WHAT YOU SHOULD DO => Your answer should consist of the lines in the following data that contain "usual".

Excerpts from a dataset
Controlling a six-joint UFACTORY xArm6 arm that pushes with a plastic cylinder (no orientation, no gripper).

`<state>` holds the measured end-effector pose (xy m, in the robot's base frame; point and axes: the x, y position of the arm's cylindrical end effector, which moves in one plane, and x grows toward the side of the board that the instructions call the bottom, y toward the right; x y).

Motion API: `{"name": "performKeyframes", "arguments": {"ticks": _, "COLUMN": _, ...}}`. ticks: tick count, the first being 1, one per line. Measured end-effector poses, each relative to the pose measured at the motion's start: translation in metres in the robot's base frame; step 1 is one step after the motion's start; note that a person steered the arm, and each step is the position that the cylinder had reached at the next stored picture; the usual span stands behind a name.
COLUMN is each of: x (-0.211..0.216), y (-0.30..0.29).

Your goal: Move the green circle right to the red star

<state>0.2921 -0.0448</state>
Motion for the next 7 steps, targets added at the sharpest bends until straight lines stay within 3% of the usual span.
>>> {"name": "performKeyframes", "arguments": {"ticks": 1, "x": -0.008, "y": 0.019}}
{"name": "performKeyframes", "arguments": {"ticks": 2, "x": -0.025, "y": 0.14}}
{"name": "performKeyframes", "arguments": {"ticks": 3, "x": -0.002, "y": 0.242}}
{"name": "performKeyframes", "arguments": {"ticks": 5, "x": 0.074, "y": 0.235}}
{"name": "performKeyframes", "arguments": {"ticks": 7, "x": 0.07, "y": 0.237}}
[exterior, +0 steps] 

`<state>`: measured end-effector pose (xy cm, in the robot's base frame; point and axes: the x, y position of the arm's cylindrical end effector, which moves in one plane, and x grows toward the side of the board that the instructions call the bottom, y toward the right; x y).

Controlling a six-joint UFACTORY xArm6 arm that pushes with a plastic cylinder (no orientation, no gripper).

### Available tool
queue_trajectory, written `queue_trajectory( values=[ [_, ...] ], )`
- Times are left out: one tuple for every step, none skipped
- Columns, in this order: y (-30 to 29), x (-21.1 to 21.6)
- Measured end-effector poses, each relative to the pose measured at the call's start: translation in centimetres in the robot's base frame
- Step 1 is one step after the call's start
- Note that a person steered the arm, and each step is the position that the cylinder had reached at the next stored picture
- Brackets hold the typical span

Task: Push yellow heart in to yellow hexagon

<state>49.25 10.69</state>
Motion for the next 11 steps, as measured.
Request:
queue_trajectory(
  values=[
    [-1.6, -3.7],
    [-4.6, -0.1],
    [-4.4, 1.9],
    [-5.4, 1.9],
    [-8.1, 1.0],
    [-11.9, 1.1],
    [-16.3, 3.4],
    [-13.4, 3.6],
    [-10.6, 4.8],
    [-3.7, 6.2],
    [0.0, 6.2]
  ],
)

ANSWER BELOW =>
Motion API: `{"name": "performKeyframes", "arguments": {"ticks": _, "COLUMN": _, ...}}`. ticks: tick count, the first being 1, one per line. Measured end-effector poses, each relative to the pose measured at the motion's start: translation in metres in the robot's base frame; step 1 is one step after the motion's start; note that a person steered the arm, and each step is the position that the cylinder had reached at the next stored picture; the usual span stands behind a name.
Motion for the next 7 steps, targets added at the sharpest bends until straight lines stay within 3% of the usual span.

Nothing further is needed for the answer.